As in As Y Chromosome Shrinks, End of Men Pondered.

Last line:

Another problem with the claim that a shrinking Y chromosome means “the end of men” is a practical one. Even if it’s happening, either natural selection will work out a way around it; humans will just use genetic engineering to put it right back; or humanity will perish due to a lack of men. It would only lead to an end to men in the same sense that the Moon crashing into the Earth would.

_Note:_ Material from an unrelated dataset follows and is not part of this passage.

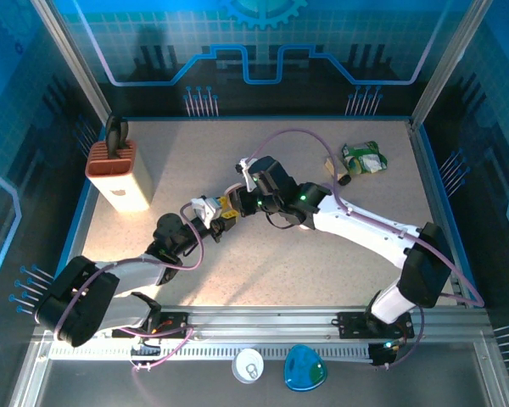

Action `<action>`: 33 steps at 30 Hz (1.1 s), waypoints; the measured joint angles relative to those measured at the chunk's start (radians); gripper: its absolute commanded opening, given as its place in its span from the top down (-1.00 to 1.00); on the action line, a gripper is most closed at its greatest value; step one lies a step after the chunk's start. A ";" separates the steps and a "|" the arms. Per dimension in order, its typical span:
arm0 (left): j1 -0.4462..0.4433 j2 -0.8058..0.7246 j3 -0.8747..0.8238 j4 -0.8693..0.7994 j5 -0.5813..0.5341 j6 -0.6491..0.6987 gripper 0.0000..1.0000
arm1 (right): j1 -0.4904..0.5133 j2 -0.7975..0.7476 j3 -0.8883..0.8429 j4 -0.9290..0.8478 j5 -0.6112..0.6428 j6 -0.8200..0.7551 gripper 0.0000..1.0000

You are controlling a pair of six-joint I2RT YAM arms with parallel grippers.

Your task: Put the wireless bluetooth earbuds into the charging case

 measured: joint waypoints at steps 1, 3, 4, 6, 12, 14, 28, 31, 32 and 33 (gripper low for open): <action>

There are currently no mammals that undergo parthenogenesis, for one important reason: imprinting. Some of our genes are only expressed on one parental chromosome and silenced on the other. The classic example, of course, is Prader-Willi/Angelman syndromes. So that’s another major obstacle in the way of this.

The evolution of sex is really a cool little field. There are entire evolutionary battlegrounds on the chromosomal level that we’re just beginning to figure out. During female meiosis, for example, there’s an evolutionary drive for each chromosome to make it into the oocyte rather than one of the polar bodies. People are looking for evidence that mechanisms exist to fight this battle, and there’s some intriguing stuff that’s been found.